Where: Also to be determined.
What’s the catch? You need to submit an application three to four weeks ahead of your desired tour. Tours are limited to six people.
For more information: Visit Big Apple Greeters online or call 212-669-8159.
Free Tours on Foot
Free Tours on Foot offers, you guessed it, free walking tours of New York City! (Although it does also offer some bike and bus tours.) The company's guides work exclusively for tips, so even though the tour is technically free, it's really more of a name-your-price arrangement (if you do feel obligated to leave a tip, that is). Nonetheless, this is a very affordable way to see the city, with tours from Wall Street to Harlem. The company also offers food and shopping themed tours.
When: Depends on which tour, though most leave at 10 a.m. or 2 p.m.
Where: Varies by tour. Call or check their website to find out.

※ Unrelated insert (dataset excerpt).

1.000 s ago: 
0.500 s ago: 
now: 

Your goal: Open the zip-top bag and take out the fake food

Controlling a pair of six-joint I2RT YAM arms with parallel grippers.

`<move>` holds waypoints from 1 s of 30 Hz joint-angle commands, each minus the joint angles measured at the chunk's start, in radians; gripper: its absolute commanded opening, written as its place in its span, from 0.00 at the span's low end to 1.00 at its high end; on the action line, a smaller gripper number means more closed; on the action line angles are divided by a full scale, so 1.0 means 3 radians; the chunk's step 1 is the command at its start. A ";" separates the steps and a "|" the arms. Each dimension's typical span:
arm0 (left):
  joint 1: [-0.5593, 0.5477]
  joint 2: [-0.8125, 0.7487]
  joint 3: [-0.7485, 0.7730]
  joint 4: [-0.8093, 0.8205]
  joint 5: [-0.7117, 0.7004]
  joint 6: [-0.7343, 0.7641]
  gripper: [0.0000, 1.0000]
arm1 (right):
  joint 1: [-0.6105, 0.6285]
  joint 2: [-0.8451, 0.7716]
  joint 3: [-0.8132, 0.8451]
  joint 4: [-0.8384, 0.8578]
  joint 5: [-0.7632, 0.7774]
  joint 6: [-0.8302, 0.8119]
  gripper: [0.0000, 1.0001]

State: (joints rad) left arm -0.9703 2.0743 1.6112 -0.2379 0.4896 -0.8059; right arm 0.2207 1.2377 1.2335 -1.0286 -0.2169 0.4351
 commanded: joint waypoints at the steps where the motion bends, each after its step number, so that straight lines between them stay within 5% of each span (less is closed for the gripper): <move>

What's the catch? Though they advertise as free, the tours are tip-based and you'll probably feel obligated to leave something. (And with good reason, we always recommend tipping your tour guide!)
For more information: Visit their website or call at 646-450-6831.
If you’re not wild with excitement over any of these options, you can peruse many more free attractions on the NYC Tourism Web site, and find something better suited to your interests that won't bleed you dry.